Now we want to deploy this detection in the UAM for autonomous grasping. However, the system mentioned in previous paragraphs have only considered neither the control problem or system compensate problem but an overall applicable indoor system. Usually, they test the system in an outdoor environment with strong Global Positioning System (GPS) signals for localization or use an expensive external visual caption system like VICON (www.vicon.com) to provide state estimation of the drone. Both of these two ways are hard to achieve in a real industrial environment. So, we adopted the lightweight Simultaneous Localization and Mapping (SLAM) system VINS-Mono [23] for indoor state estimation, giving our system the ability to fly indoors with only an inexpensive camera. Furthermore, based on the Rotation-SqueezeDet, we designed and implemented a complete indoor, workable UAM system.

The main contributions of this paper can be summarized in two folds. First, the Rotation-SqueezeDet method was proposed. This method can run on Jetson TX2 in near real-time and enable successful rotation-aware grasping. Moreover, we believe that this method will be suitable in not only the aerial grasping but also in more general missions. Second, we have designed and assembled the whole UAM platform and fully tested this system in an indoor environment. The system is affordable since it costs less than $2300 USD and can fly without relying on expensive visual motion caption system. We believe this system can be adopted to many potential workplaces, like Amazon warehouses, which need UAMs to accomplish difficult manipulation tasks. All mechanical structures are provided as open-hardware for reuse by the community (https://github.com/eleboss/UAMmech).

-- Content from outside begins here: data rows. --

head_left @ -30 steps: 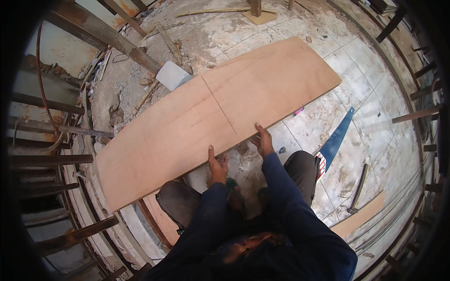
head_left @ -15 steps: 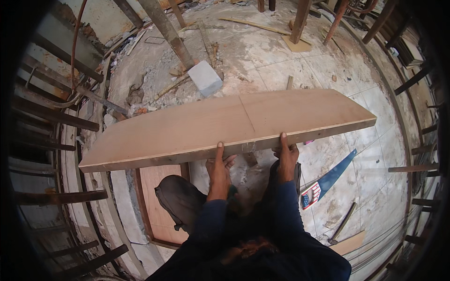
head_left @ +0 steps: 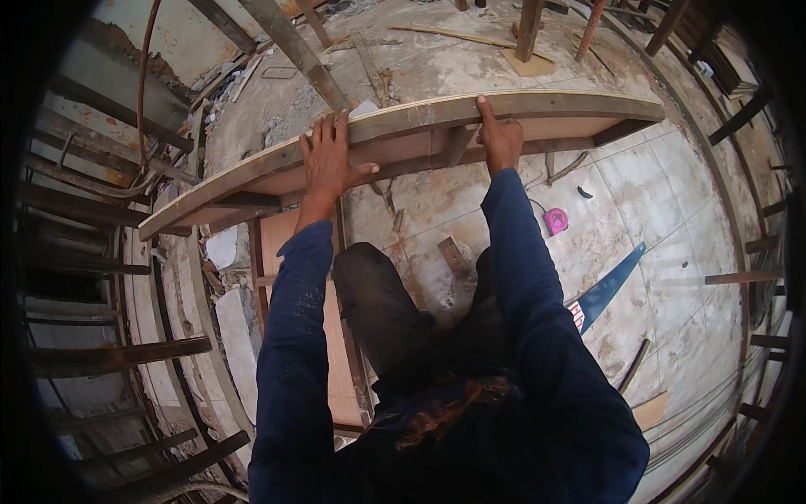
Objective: The person saws through a wooden board by hand while sitting on the floor, using a pencil to mark a line and then following it with a hand saw.
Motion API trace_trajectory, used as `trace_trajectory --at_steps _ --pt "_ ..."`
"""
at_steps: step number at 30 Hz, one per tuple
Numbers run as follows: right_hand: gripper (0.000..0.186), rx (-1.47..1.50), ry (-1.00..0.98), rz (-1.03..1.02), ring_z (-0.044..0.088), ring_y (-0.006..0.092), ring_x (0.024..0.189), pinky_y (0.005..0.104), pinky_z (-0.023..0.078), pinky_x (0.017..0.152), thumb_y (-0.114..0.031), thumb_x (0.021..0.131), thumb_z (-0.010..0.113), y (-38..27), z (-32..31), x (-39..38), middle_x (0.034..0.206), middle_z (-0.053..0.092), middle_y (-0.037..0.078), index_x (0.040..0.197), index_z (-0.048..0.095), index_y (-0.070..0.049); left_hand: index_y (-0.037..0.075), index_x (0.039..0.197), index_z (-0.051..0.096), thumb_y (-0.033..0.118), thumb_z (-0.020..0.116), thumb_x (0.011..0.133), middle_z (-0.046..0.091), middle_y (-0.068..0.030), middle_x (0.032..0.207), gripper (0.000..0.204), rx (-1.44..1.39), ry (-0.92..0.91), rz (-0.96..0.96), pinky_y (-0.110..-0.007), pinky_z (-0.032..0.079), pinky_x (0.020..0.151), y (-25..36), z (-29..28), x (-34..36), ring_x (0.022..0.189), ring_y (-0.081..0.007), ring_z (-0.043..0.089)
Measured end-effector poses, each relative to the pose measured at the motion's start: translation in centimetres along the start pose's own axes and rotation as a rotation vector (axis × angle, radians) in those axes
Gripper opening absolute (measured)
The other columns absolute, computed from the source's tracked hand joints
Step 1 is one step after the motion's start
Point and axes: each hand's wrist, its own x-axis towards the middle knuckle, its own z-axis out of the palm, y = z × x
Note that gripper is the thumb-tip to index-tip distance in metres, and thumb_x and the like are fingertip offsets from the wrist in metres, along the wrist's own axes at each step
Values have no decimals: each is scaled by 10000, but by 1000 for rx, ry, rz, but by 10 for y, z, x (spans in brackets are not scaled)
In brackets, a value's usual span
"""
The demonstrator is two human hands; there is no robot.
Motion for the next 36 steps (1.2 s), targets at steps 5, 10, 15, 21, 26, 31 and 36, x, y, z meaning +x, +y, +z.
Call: trace_trajectory --at_steps 5,10,15,21,26,31,36 --pt "670 26 -222 -15 688 397 934 452 515 832 -600 785 723 45 -9 -6 897 707 267 951 707 49 127 1249 538 470 895 602 598 -104 1189 815 125 -378 -78 -533 409 944 -22 20 21 1147 -315 561" --pt "583 -391 -513 -29 699 353 902 403 540 821 -537 760 777 142 -31 -96 868 715 232 923 679 15 128 1145 546 374 875 654 609 -75 1104 640 147 -324 -27 -505 426 889 -33 28 30 1111 -295 574" --pt "959 -916 -878 -43 582 416 1142 473 520 913 -512 721 811 224 -18 -189 1251 533 279 1398 366 2 145 1189 529 266 862 665 608 -57 1118 633 159 -387 -53 -523 422 933 -38 36 48 1112 -285 581" --pt "919 -1208 -856 -98 621 385 1066 413 555 831 -328 848 683 290 -6 -207 1201 555 235 1523 138 -24 131 1122 534 239 842 673 612 -77 1106 554 159 -460 -98 -504 424 910 -35 43 69 1116 -302 569" --pt "602 -816 -692 -59 691 384 873 455 579 729 -293 815 682 279 25 -163 1060 622 197 1290 404 -50 135 1113 531 216 840 663 610 -73 1095 551 186 -449 -120 -484 419 915 -43 49 78 1108 -295 566" --pt "546 -913 -530 -114 688 362 904 436 586 742 -327 747 756 253 79 -73 1030 638 166 1116 485 -29 129 1095 521 186 836 643 607 -75 1067 554 183 -468 -89 -479 419 902 -45 53 80 1098 -295 566" --pt "575 -919 -573 -196 699 344 887 426 589 739 -339 726 771 262 89 -48 1020 643 186 1112 486 -22 120 1077 521 162 822 637 624 -102 1008 535 165 -437 -53 -488 452 849 -56 61 85 1031 -333 598"
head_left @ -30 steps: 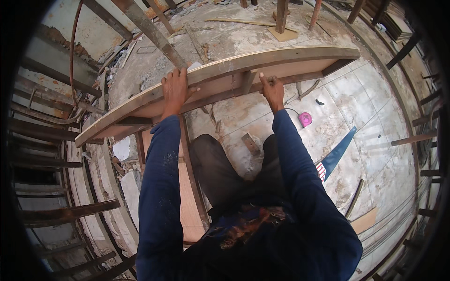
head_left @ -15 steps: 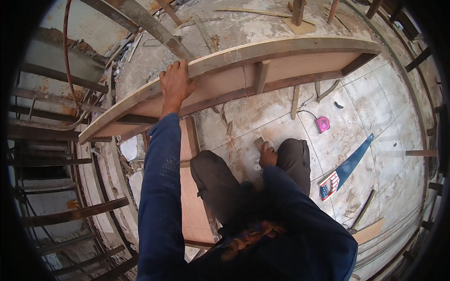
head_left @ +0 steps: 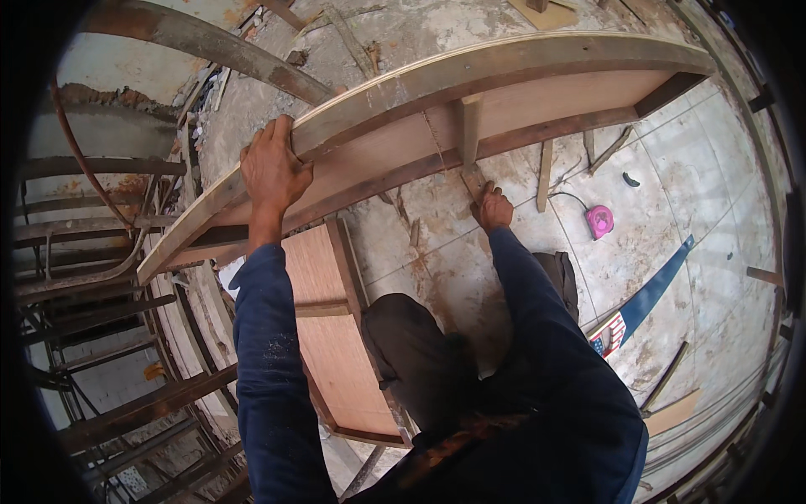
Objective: The person saws through a wooden board by hand while sitting on the floor, using a pencil to mark a line and then following it with a hand saw.
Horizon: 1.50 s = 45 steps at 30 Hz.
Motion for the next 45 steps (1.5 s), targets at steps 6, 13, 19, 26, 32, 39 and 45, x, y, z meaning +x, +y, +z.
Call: trace_trajectory --at_steps 6,13,19,26,32,39,45 --pt "702 -31 -67 -28 699 347 856 430 583 716 -426 767 741 3 -6 11 1017 637 206 1211 448 33 109 1071 540 108 785 638 636 -102 1053 498 -45 -63 -41 -498 445 904 -5 2 41 1073 -331 593" --pt "636 91 -248 96 690 361 939 441 566 802 -431 762 718 25 -26 -30 1079 639 218 1164 487 4 89 1059 541 213 831 637 613 -101 1035 526 -22 -25 -22 -491 429 903 2 2 18 1045 -323 577" --pt "555 165 -245 94 692 358 870 458 567 741 -373 751 738 55 -22 -84 1014 629 190 1104 492 -23 74 1251 541 515 854 628 597 -122 1089 825 -108 -92 138 -512 437 851 -13 -18 18 1027 -355 592" --pt "621 111 -187 62 658 349 893 461 557 724 -417 740 784 66 -18 -94 1027 584 166 1137 451 -73 56 1171 512 486 904 561 633 -181 995 843 -103 -166 388 -493 510 789 60 -36 79 954 -404 638" --pt "608 150 -100 87 632 360 946 476 564 725 -379 732 795 52 -15 -77 1052 554 161 1137 444 -92 48 1176 461 219 857 629 634 -206 946 697 -141 -275 342 -492 523 694 46 -14 83 811 -421 665" --pt "606 253 -98 218 622 393 949 498 550 784 -293 699 795 15 -13 -45 1092 533 190 1142 457 -55 34 1200 472 172 840 590 646 -249 966 725 -133 -327 337 -491 532 709 46 -28 78 818 -447 665" --pt "644 346 -127 286 618 407 957 503 548 786 -281 678 809 -11 -9 -6 1085 525 205 1172 462 -56 56 1182 494 140 805 574 659 -240 950 688 -156 -267 337 -486 530 705 43 -24 78 813 -440 666"
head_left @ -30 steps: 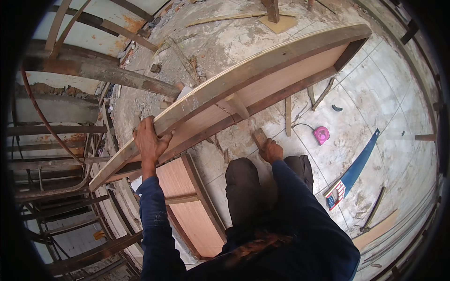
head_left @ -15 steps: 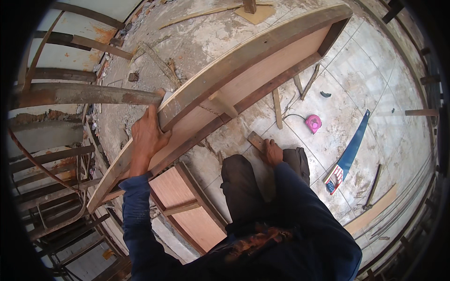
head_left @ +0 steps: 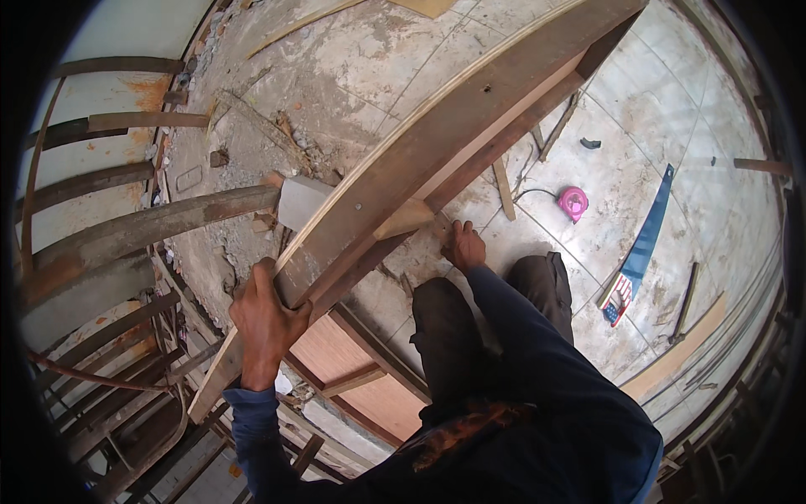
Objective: The person saws through a wooden board by hand while sitting on the floor, using a pencil to mark a line and then following it with a hand saw.
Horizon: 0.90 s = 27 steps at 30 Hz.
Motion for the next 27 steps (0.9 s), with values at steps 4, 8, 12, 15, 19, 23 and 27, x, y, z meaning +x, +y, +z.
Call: trace_trajectory --at_steps 4,8,12,15,19,23,27 --pt "683 47 -2 -29 618 412 967 515 541 790 -274 678 818 -22 12 13 1091 524 211 1221 458 -67 42 1184 499 166 861 579 634 -210 949 716 -34 -35 3 -471 516 688 0 -9 -5 795 -414 654" --pt "671 149 72 -91 602 424 996 505 537 805 -258 724 800 -31 36 5 1121 522 223 1265 467 -41 51 1189 502 179 881 572 640 -202 957 736 -46 -22 -27 -467 521 696 3 -9 -7 809 -410 660" --pt "614 337 150 -97 583 438 1023 500 514 838 -237 736 788 -25 72 5 1109 549 247 1246 514 -31 71 1159 503 127 807 572 660 -208 872 663 -30 55 10 -462 535 685 9 -2 -11 752 -422 668" --pt "593 311 78 -146 578 433 1047 495 501 865 -230 745 779 -10 79 8 1149 555 270 1247 549 -14 71 1158 502 134 817 575 652 -206 901 665 -78 27 -43 -465 531 699 9 4 -17 793 -418 664" --pt "600 265 -35 -190 583 460 1073 484 511 916 -239 762 775 -8 63 -3 1213 503 288 1236 520 26 63 1165 499 163 841 577 624 -199 951 688 -97 18 13 -475 515 743 18 5 -27 855 -419 635" --pt "605 103 -115 15 596 463 1069 479 509 927 -346 797 757 29 30 -18 1170 538 315 1214 549 40 57 1168 501 165 844 588 638 -203 948 682 -121 122 64 -478 517 731 32 13 -28 858 -414 646" --pt "560 29 -57 -75 602 435 1087 479 501 933 -369 801 751 73 -7 -40 1148 599 296 1180 608 17 58 1164 502 168 842 596 649 -217 948 671 -83 167 -50 -486 532 714 25 20 -37 854 -414 660"
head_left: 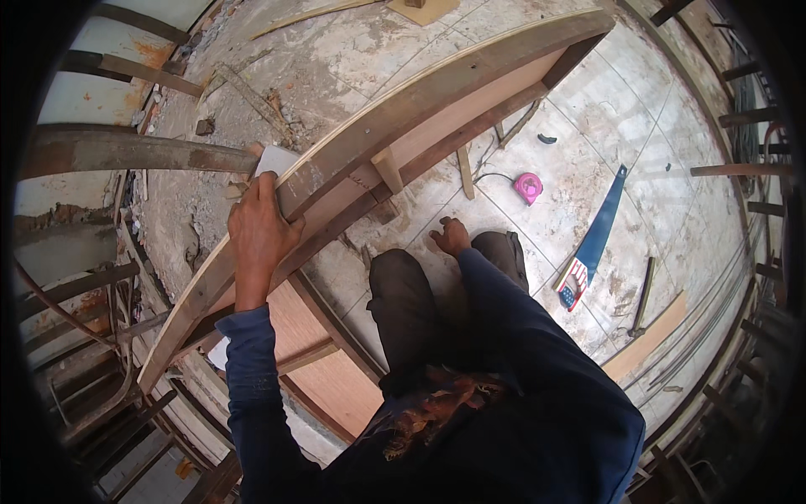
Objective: The person saws through a wooden board by hand while sitting on the floor, using a pencil to mark a line and then following it with a hand saw.
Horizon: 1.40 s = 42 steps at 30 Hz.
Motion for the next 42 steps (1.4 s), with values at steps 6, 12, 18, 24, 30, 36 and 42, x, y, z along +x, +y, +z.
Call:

The rest of this paper is organized as follows. Section 2 describes the design and details of the overall system. Section 3 describes the formulation, control, and planning of the UAM system. Section 4 describes the complete vision system including Rotation-SqueezeDet. Section 5 experimentally demonstrates the system including autonomous grasping and vision system performance in an open dataset. Finally, the conclusion and future work are presented in Section 6.

2. System Description

2.1. Notation

The East, North, and Up (ENU) coordinate system are used as a world-fixed inertial frame corresponding to

{x_{w}, y_{w}, z_{w}}

. Following the definition of well known Denavit–Hartenberg (D–H) parameters [24], the link frame of Link i is defined as the

{x_{i}, y_{i}, z_{i}}

. Especially, we define

{x_{0}, y_{0}, z_{0}}

as the fixed arm frame. The definition of the link frame is detailed in Figure 2 and the table in the bottom left gives the D-H parameters of the robotic arm. The body frame is assumed to be the geometrical center of the UAM denoted as

{x_{b}, y_{b}, z_{b}}

.

G_{x}

,

G_{y}

,

G_{z}

indicate the CoG of the UAM in body frame

{x_{b}, y_{b}, z_{b}}

.

(ϕ, θ, ψ)

indicate the roll-pitch-yaw Euler angels.

{x_{t}, y_{t}, z_{t}}

define the detected targets in the RealSense D435 camera frame.

2.2. Hardware

In this work, a modified DJI hexacopter frame F550 (www.dji.com/flame-wheel-arf/feature) was adopted. The hardware components are shown in Figure 3.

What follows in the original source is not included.